Experimental Immunology, University of Amsterdam, Amsterdam, The Netherlands.
Ann Rheum Dis. 2012 Aug;71(8):1402-10. doi: 10.1136/annrheumdis-2011-200718. Epub 2012 Jun 22.
Angiopoietin (Ang)-1 and Ang-2, and their shared receptor Tie2, are expressed in rheumatoid arthritis (RA) synovial tissue, but the cellular targets of Ang signalling and the relative contributions of Ang-1 and Ang-2 to arthritis are poorly understood.
To determine the cellular targets of Ang signalling in RA synovial tissue, and the effects of Ang-2 neutralisation in murine collagen-induced arthritis (CIA).
RA and psoriatic arthritis (PsA) synovial biopsies were examined for expression of Tie2 and activated phospho (p)-Tie2 by quantitative immunohistochemistry and immunofluorescent double staining. Human monocyte and macrophage Tie2 expression was determined by flow cytometry and quantitative PCR. Regulation of macrophage intracellular signalling pathways and gene expression were examined by immunoblotting and ELISA. CIA was assessed in mice treated with saline, control antibody, prednisolone or neutralising anti-Ang-2 antibody.
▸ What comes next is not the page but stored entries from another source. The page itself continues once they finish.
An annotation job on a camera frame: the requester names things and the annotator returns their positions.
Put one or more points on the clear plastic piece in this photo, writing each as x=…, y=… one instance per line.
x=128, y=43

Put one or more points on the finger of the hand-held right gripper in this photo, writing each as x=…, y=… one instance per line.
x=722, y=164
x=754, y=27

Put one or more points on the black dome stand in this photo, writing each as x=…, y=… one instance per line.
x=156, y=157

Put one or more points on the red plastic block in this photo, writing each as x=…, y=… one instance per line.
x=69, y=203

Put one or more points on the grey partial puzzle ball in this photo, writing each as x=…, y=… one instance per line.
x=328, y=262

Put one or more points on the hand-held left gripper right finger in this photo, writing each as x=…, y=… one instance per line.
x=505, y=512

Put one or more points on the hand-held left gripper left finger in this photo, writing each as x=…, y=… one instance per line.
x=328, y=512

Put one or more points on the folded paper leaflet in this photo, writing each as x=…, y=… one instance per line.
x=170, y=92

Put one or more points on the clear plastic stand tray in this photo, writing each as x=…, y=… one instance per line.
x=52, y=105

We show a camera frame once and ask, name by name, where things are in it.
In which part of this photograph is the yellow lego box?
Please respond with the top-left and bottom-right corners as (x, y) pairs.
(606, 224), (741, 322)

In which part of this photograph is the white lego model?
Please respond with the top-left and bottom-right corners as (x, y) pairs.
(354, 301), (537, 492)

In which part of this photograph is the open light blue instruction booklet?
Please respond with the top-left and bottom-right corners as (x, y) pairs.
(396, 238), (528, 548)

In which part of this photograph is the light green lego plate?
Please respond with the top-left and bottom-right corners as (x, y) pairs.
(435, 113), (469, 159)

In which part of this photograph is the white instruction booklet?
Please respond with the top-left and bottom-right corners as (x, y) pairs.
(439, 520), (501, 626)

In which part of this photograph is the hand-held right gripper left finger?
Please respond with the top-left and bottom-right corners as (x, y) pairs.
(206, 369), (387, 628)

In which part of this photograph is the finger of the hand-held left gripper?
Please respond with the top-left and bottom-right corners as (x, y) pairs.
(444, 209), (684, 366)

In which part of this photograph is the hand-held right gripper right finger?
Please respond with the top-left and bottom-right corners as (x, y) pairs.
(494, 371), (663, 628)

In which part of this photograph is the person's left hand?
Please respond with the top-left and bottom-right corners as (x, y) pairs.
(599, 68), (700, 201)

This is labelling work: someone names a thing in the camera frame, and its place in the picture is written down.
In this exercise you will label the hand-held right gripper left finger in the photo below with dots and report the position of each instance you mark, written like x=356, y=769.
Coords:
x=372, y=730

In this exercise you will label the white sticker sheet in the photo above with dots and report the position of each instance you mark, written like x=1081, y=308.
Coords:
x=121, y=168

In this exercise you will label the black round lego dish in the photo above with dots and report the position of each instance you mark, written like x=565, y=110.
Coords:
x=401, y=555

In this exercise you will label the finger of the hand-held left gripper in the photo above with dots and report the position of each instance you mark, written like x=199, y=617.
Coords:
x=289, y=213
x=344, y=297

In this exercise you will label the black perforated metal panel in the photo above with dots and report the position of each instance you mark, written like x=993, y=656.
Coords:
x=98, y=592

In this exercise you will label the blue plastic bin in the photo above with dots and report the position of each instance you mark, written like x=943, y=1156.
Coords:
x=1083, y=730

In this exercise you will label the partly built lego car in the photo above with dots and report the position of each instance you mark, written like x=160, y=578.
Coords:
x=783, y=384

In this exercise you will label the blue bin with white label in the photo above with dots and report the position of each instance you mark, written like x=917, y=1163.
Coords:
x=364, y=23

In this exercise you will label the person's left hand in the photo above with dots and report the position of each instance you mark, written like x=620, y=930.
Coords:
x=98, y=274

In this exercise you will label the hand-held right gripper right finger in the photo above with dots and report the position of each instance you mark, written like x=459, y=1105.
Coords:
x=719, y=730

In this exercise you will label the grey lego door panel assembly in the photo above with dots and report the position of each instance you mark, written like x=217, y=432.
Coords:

Expression of synovial Tie2 and p-Tie2 was similar in RA and PsA. Tie2 activation in RA patient synovial tissue was predominantly localised in synovial macrophages and was expressed by human macrophage. Ang-1 and Ang-2 stimulated activation of multiple intracellular signalling pathways, and cooperated with tumour necrosis factor to induce macrophage interleukin 6 and macrophage inflammatory protein 1α production. Ang-2 selectively suppressed macrophage thrombospondin-2 production. Ang-2 neutralisation significantly decreased disease severity, synovial inflammation, neo-vascularisation and joint destruction in established CIA.
The authors identify synovial macrophages as primary targets of Ang signalling in RA, and demonstrate that Ang-2 promotes the pro-inflammatory activation of human macrophages. Ang-2 makes requisite contributions to pathology in CIA, indicating that targeting Ang-2 may be of therapeutic benefit in the treatment of RA.
血管生成素 (Ang)-1 和 Ang-2 及其共同受体 Tie2 在类风湿关节炎 (RA) 滑膜组织中表达,但 Ang 信号的细胞靶点以及 Ang-1 和 Ang-2 对关节炎的相对贡献尚不清楚。
确定 RA 滑膜组织中 Ang 信号的细胞靶点,以及 Ang-2 中和在小鼠胶原诱导性关节炎 (CIA) 中的作用。
通过定量免疫组织化学和免疫荧光双重染色检查 RA 和银屑病关节炎 (PsA) 滑膜活检中 Tie2 和激活的磷酸化 (p)-Tie2 的表达。通过流式细胞术和定量 PCR 确定人单核细胞和巨噬细胞 Tie2 的表达。通过免疫印迹和 ELISA 研究巨噬细胞细胞内信号通路和基因表达的调节。用生理盐水、对照抗体、泼尼松龙或中和抗 Ang-2 抗体治疗 CIA 小鼠,并评估 CIA。
RA 和 PsA 滑膜中的 Tie2 和 p-Tie2 表达相似。RA 患者滑膜组织中 Tie2 的激活主要定位于滑膜巨噬细胞,并且由人巨噬细胞表达。Ang-1 和 Ang-2 刺激多种细胞内信号通路的激活,并与肿瘤坏死因子合作诱导巨噬细胞白细胞介素 6 和巨噬细胞炎症蛋白 1α 的产生。Ang-2 选择性抑制巨噬细胞血小板反应蛋白-2 的产生。Ang-2 中和显著降低了 CIA 中的疾病严重程度、滑膜炎症、新生血管形成和关节破坏。
作者确定 RA 中滑膜巨噬细胞为 Ang 信号的主要靶点,并证明 Ang-2 促进了人巨噬细胞的促炎激活。Ang-2 对 CIA 的病理学有必要的贡献,表明靶向 Ang-2 可能对 RA 的治疗有益。